__Exercise details__
A single number is required: how many lines in the records below contain "yellow".

Segment Start: Extracted entries

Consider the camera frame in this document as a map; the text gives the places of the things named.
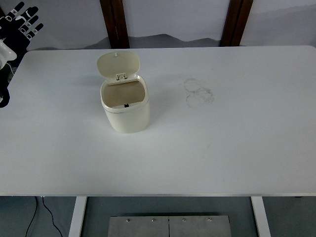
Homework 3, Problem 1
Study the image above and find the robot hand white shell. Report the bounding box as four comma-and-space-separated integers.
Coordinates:
0, 1, 44, 69

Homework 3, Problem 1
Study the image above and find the cream plastic trash bin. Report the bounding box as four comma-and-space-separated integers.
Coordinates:
96, 51, 151, 134

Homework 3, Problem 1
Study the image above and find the white table leg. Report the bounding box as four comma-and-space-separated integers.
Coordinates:
251, 196, 272, 237
68, 196, 88, 237

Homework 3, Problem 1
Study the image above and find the grey metal plate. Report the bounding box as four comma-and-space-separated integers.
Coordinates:
168, 215, 232, 237
107, 216, 170, 237

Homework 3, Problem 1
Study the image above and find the black floor cable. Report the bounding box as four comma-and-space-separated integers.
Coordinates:
41, 196, 63, 237
26, 196, 39, 237

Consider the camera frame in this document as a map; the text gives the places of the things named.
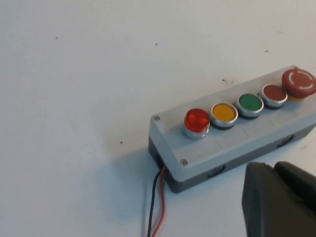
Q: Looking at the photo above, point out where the grey push button control box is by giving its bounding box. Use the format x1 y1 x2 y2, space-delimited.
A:
147 65 316 195

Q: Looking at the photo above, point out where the red dome indicator light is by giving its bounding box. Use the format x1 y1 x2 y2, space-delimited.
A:
182 108 211 141

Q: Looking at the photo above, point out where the yellow push button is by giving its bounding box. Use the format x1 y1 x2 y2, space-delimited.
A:
209 102 239 130

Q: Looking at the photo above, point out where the red wire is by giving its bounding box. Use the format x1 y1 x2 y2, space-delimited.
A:
151 167 167 237

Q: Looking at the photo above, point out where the green push button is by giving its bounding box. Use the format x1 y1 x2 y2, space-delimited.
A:
234 93 265 120

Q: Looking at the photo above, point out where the black wire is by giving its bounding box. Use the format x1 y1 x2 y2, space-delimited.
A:
147 171 161 237

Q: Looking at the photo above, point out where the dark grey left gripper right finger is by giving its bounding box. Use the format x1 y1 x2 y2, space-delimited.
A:
273 161 316 212

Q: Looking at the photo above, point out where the red flat push button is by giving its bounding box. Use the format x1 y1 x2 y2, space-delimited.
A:
258 83 288 110

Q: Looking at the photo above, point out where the red mushroom emergency stop button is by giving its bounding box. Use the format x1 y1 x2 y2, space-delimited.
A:
281 69 316 102

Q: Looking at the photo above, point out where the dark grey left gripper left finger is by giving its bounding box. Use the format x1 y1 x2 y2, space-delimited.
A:
240 162 316 237

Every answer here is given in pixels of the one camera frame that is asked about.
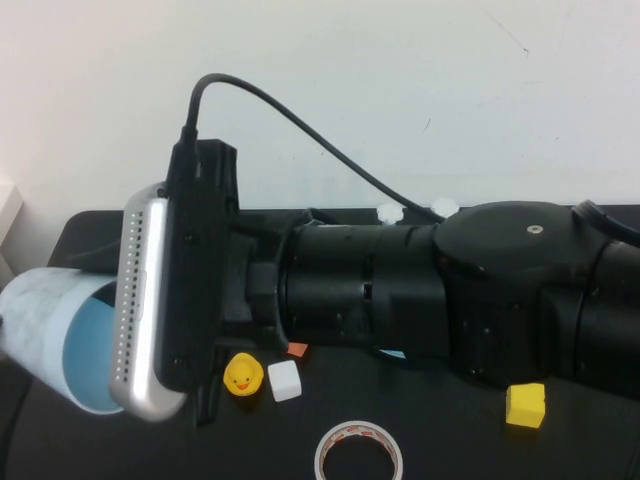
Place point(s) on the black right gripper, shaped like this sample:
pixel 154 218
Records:
pixel 250 295

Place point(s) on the light blue plastic cup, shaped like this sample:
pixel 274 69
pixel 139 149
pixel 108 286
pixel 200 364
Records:
pixel 35 320

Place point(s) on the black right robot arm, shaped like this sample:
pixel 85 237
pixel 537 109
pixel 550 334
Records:
pixel 450 290

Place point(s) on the yellow rubber duck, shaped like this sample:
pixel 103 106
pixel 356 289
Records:
pixel 242 376

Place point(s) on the orange foam cube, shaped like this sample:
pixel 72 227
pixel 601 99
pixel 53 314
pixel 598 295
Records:
pixel 297 349

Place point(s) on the white foam cube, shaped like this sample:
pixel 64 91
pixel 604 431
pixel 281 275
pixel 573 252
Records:
pixel 285 382

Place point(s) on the white tape roll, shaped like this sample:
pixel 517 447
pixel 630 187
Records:
pixel 395 452

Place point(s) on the yellow foam cube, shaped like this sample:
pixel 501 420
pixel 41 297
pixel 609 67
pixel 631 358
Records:
pixel 524 406

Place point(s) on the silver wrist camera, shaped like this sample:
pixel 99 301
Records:
pixel 140 310

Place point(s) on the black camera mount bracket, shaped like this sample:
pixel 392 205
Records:
pixel 195 260

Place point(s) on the blue four-post cup stand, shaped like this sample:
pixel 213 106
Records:
pixel 390 212

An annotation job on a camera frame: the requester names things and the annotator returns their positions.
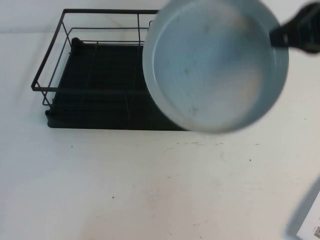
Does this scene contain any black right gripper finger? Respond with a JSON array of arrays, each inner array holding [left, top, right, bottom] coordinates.
[[287, 45, 320, 58], [269, 22, 291, 49]]

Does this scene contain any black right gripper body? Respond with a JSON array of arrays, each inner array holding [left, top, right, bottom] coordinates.
[[282, 1, 320, 50]]

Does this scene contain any pale blue round plate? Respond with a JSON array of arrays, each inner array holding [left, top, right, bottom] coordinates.
[[141, 0, 291, 134]]

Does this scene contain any white box with QR code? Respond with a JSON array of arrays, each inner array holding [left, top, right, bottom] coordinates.
[[296, 198, 320, 240]]

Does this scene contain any black plastic drip tray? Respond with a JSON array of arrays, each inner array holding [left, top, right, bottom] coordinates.
[[44, 37, 192, 132]]

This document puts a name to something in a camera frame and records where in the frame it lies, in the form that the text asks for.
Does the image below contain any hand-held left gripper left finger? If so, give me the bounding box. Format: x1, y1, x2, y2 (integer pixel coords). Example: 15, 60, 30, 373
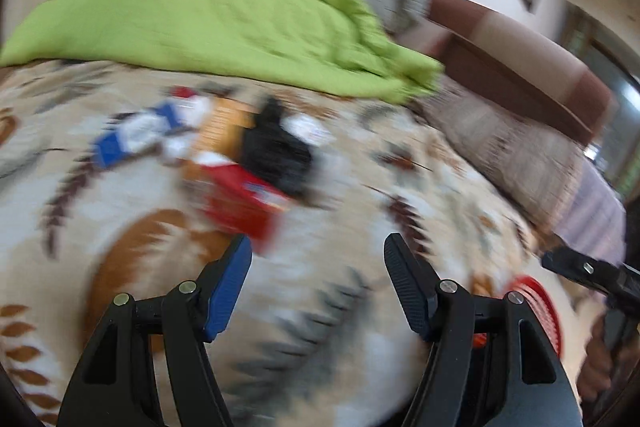
57, 234, 253, 427

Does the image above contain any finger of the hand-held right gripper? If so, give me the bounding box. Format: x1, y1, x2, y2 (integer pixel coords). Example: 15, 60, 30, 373
541, 247, 623, 295

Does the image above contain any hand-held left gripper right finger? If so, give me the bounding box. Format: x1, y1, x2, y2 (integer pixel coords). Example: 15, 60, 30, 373
384, 232, 583, 427

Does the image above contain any blue and white carton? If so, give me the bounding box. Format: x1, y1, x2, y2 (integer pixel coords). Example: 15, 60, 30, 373
92, 99, 201, 170

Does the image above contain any person's right hand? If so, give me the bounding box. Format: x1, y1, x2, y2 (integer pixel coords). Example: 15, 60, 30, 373
580, 307, 617, 403

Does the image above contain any red ribbed plastic container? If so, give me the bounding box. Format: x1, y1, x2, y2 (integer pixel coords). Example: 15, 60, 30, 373
475, 274, 563, 353

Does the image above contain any lilac cloth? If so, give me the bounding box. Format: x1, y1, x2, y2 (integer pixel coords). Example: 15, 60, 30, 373
555, 162, 628, 263

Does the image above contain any red carton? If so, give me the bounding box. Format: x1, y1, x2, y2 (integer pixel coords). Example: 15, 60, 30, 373
200, 159, 293, 255

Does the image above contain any leaf-printed blanket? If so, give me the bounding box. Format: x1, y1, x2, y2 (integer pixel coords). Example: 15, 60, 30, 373
0, 59, 586, 427

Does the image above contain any black plastic bag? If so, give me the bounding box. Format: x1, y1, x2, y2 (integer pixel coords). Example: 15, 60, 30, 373
240, 99, 316, 202

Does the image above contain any striped bed sheet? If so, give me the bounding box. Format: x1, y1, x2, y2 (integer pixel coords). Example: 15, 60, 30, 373
415, 82, 586, 233

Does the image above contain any orange carton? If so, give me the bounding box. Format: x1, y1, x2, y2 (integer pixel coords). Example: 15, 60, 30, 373
182, 97, 256, 180

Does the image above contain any glass door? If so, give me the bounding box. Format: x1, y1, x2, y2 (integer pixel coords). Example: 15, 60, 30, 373
562, 2, 640, 198

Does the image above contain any brown wooden headboard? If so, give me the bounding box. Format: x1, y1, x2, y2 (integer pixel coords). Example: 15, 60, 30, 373
427, 0, 616, 148

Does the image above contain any green quilt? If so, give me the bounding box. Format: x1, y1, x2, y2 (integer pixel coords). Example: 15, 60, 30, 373
0, 0, 446, 105

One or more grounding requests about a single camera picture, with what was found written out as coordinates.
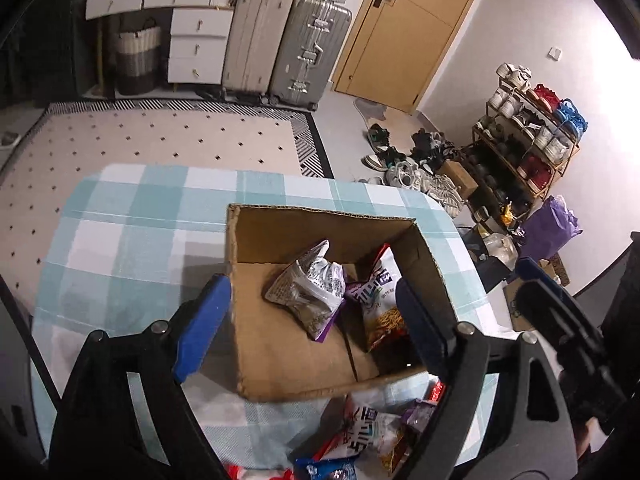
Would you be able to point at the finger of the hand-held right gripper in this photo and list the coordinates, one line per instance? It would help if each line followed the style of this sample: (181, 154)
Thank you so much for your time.
(550, 305)

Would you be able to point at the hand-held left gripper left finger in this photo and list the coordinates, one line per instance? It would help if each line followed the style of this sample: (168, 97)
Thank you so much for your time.
(205, 327)

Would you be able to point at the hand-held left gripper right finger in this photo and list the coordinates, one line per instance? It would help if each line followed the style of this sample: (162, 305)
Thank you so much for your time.
(420, 327)

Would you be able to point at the red cookie packet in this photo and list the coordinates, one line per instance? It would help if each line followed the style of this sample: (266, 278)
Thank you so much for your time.
(437, 391)

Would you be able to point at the blue cookie packet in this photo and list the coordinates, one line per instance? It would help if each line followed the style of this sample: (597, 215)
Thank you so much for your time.
(325, 470)

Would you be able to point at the person's right hand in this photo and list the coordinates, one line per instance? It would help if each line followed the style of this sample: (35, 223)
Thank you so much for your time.
(583, 439)

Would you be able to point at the flat printed cardboard box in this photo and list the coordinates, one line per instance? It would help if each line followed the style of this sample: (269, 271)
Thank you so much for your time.
(517, 307)

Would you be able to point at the black paper bag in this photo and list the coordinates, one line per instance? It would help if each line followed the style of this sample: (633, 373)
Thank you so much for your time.
(492, 272)

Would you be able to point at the purple bag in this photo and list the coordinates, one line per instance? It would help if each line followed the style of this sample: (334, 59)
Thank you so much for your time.
(550, 230)

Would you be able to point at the silver purple snack packet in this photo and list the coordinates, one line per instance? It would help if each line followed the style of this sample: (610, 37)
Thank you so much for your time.
(305, 290)

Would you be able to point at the teal checked tablecloth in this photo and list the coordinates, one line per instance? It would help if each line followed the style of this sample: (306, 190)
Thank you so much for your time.
(140, 240)

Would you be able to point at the red white snack packet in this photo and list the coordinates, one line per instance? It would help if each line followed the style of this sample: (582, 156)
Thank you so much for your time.
(250, 474)

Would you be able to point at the small brown cardboard box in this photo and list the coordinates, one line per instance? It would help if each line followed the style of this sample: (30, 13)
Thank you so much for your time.
(460, 177)

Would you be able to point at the wooden shoe rack with shoes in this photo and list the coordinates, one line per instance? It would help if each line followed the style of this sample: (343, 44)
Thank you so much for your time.
(530, 150)

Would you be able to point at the pile of shoes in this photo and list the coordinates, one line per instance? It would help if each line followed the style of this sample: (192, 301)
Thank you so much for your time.
(420, 170)

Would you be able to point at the beige dotted rug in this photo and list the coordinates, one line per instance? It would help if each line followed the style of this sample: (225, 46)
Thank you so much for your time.
(150, 135)

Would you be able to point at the grey door mat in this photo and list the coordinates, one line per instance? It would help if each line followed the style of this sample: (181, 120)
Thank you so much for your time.
(370, 109)

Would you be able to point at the white drawer cabinet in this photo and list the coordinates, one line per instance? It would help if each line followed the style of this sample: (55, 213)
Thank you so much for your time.
(200, 50)

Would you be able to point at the striped laundry basket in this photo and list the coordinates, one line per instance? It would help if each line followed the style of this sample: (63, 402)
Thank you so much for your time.
(137, 55)

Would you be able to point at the beige suitcase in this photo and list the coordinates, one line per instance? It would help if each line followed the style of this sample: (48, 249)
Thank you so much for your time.
(255, 40)

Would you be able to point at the wooden door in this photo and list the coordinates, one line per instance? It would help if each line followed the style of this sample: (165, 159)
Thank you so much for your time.
(410, 35)

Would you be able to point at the silver suitcase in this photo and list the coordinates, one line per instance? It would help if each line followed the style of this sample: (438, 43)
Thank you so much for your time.
(310, 50)

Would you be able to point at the white light switch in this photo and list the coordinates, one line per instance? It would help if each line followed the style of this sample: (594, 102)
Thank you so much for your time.
(555, 53)

Segment End: Extracted entries

__Response area__
3